## EXERCISE DETAILS
Return every line of the listing that includes the string "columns".

## INFORMATION SUPPLIED
##########

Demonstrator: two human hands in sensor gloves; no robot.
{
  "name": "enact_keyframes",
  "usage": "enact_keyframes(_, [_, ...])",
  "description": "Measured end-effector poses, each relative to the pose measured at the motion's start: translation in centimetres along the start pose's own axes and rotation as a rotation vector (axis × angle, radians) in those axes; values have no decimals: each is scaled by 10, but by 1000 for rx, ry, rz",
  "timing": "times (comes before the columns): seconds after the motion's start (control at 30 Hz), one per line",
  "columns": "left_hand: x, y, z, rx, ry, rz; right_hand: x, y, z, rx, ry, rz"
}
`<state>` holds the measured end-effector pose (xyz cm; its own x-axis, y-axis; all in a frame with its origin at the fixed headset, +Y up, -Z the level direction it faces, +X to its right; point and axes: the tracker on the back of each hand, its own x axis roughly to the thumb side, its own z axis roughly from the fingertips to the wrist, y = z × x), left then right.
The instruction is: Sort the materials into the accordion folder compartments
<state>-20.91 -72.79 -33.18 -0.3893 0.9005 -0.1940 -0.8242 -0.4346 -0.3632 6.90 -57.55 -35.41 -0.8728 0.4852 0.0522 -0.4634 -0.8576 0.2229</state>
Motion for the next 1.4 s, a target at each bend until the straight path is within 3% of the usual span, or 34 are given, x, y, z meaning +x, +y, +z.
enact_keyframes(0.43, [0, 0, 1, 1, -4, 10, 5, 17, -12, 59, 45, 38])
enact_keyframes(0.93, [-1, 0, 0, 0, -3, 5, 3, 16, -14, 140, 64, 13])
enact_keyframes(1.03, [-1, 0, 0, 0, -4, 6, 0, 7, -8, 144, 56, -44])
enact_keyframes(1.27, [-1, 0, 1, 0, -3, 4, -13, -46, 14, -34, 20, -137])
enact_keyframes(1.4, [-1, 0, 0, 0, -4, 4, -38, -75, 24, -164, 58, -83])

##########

## YOUR RESPONSE
  "timing": "times (comes before the columns): seconds after the motion's start (control at 30 Hz), one per line",
  "columns": "left_hand: x, y, z, rx, ry, rz; right_hand: x, y, z, rx, ry, rz"

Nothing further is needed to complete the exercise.